Немного подальше неопрятного вида женщина в неряшливом чепце и красной шали на плечах, обтрепанные края которой доставали почти до низа грязного белого передника, давала какие-то наставления своей посетительнице, видимо – дочери. Девушка была худо одета и дрожала от холода. Она поздоровалась с матерью, когда та подошла к решетке, но ни той, ни другой не было сказано ни слова соболезнования или надежды, утешения или жалости. Мать все нашептывала свои наставления, а дочь слушала, и ее озябшее востроносое личико выражало расчетливую хитрость. Быть может, речь шла о том, как помочь матери защищаться на суде; на лице девушки мелькнула хмурая улыбка, точно она радовалась, но не возможному освобождению матери, а тому, что та «вывернется» назло своим недругам. Разговор их скоро закончился; и так же равнодушно и холодно, как они свиделись, старшая повернулась и пошла в дальний конец двора, а младшая – к воротам, через которые она вошла сюда.

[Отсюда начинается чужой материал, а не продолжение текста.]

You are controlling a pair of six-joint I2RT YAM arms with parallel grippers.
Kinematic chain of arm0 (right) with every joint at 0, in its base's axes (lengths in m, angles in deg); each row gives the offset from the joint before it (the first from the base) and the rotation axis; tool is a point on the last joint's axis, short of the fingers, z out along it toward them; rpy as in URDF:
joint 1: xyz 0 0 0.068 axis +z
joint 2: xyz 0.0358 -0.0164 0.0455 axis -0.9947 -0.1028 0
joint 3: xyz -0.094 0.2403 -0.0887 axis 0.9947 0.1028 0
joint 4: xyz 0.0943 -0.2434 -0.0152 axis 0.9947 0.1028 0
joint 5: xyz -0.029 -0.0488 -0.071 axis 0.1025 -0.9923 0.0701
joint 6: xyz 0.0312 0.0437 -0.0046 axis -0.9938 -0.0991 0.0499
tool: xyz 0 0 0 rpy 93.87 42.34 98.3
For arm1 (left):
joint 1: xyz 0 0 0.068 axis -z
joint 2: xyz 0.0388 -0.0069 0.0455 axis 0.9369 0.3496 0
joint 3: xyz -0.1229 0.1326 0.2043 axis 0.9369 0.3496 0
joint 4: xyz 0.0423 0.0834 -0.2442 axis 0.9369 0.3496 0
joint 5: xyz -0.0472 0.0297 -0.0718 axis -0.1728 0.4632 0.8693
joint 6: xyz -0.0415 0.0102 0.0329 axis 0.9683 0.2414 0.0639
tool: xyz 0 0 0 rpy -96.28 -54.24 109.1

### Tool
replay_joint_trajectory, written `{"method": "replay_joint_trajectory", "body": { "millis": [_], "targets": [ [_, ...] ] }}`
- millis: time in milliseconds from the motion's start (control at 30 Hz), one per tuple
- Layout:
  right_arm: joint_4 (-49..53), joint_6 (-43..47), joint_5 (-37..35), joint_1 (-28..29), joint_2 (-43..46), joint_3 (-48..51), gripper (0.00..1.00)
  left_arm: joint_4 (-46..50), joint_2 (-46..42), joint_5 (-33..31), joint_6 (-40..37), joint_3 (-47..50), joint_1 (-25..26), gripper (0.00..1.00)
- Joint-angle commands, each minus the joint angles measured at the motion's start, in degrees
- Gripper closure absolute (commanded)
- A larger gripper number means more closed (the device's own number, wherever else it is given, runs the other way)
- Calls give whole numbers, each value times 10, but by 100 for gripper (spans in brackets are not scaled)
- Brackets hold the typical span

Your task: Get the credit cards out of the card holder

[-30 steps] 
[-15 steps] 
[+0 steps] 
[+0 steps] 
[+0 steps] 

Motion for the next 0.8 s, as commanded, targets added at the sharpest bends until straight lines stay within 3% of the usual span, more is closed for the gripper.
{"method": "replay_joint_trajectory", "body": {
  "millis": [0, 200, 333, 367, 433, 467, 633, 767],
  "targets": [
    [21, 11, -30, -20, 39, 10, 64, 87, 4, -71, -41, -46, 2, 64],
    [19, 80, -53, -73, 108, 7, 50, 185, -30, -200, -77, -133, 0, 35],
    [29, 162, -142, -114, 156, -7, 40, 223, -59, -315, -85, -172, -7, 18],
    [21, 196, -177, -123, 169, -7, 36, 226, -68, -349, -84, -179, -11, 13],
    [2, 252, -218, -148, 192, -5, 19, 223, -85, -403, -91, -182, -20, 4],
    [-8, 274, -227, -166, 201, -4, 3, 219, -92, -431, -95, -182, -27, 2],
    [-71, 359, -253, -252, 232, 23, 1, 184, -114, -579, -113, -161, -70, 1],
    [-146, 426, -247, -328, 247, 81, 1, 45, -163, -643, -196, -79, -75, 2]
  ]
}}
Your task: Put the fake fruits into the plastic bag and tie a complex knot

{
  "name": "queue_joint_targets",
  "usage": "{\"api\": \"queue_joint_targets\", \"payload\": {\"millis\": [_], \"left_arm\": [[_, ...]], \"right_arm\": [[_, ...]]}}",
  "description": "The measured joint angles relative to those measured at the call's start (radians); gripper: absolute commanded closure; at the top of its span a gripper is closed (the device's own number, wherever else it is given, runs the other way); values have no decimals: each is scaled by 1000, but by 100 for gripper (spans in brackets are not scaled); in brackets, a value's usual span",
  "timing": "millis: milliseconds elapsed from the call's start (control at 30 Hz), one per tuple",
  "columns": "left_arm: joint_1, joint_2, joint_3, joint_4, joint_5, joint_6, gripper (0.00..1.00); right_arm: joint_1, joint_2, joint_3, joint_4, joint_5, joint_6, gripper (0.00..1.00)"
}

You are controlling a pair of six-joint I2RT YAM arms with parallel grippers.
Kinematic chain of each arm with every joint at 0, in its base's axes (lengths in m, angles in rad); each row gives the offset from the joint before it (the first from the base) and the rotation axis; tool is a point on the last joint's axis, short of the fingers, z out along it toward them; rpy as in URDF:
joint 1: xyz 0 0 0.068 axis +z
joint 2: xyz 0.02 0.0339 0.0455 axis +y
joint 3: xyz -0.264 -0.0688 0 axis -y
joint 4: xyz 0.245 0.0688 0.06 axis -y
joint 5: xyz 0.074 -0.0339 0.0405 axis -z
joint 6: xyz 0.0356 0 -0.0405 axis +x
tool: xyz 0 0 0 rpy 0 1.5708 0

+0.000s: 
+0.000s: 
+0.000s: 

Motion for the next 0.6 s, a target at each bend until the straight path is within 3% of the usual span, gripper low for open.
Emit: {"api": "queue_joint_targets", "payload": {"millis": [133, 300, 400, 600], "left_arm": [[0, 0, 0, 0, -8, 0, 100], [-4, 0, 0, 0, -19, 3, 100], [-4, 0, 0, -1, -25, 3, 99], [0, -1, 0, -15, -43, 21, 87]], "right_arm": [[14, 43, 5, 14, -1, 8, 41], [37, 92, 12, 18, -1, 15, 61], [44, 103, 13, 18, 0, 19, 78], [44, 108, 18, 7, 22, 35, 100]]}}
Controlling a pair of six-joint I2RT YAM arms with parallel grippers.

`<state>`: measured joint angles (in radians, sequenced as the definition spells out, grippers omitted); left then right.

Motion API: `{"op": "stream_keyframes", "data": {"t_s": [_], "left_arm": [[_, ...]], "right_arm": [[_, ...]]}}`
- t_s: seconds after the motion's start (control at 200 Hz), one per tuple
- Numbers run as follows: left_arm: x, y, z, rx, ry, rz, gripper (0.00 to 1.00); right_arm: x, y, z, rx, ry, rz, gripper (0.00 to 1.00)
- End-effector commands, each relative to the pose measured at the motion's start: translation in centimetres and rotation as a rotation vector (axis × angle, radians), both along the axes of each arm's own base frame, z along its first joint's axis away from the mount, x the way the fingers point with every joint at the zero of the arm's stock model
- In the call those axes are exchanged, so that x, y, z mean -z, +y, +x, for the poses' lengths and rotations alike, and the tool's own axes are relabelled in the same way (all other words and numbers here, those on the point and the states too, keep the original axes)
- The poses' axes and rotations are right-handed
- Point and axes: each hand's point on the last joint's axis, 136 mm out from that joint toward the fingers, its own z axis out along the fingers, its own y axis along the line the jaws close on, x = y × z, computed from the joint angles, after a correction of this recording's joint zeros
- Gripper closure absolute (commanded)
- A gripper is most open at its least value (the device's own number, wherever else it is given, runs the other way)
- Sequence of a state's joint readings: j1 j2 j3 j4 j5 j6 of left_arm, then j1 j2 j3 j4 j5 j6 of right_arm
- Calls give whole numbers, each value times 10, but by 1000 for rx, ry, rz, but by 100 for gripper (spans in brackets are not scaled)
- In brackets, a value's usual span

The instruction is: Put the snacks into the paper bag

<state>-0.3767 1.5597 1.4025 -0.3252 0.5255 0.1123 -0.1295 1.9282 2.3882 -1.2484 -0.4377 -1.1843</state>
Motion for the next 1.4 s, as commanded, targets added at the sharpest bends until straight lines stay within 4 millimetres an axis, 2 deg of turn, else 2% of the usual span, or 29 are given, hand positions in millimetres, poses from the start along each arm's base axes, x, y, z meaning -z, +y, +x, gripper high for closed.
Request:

Дочь принадлежала к разряду женщин – слишком, увы, многочисленному, – самое существование которого должно бы жечь огнем наше сердце. Она едва вышла из детского возраста, но с одного взгляда было ясно, что она из тех детей, рожденных и выросших в забросе и пороке, которые не знали детства, которых никогда не учили радоваться материнской улыбке и бояться нахмуренных бровей отца. Им не известны ни детские ласки, ни детское веселье и невинность. Они сразу вступают в суровую жизнь со всеми ее невзгодами, и потом уже почти безнадежны попытки тронуть их сердце напоминаниями, которые в другом человеке, пусть даже испорченном, могут хотя бы на миг пробудить добрые чувства. Что проку говорить таким, как они, о родительских заботах, о счастливых днях детства, о веселых детских играх! Им толкуйте про голод и улицы, нищенство и побои, кабак, полицейский участок и лавку ростовщика, – это они поймут.

Всего две-три женщины стояли у решетки, переговариваясь с друзьями, у большинства же арестанток, как видно, вовсе не было друзей, если не считать старых товарок, вместе с ними обретающихся в тюрьме. Поэтому мы не задержались во дворе, а лишь отметив мимоходом только что описанные сценки, поднялись вслед за своим провожатым по чистой и светлой каменной лестнице в одну из камер. Таких камер в этом отделении тюрьмы несколько, но достаточно описать одну – все остальные с нею схожи.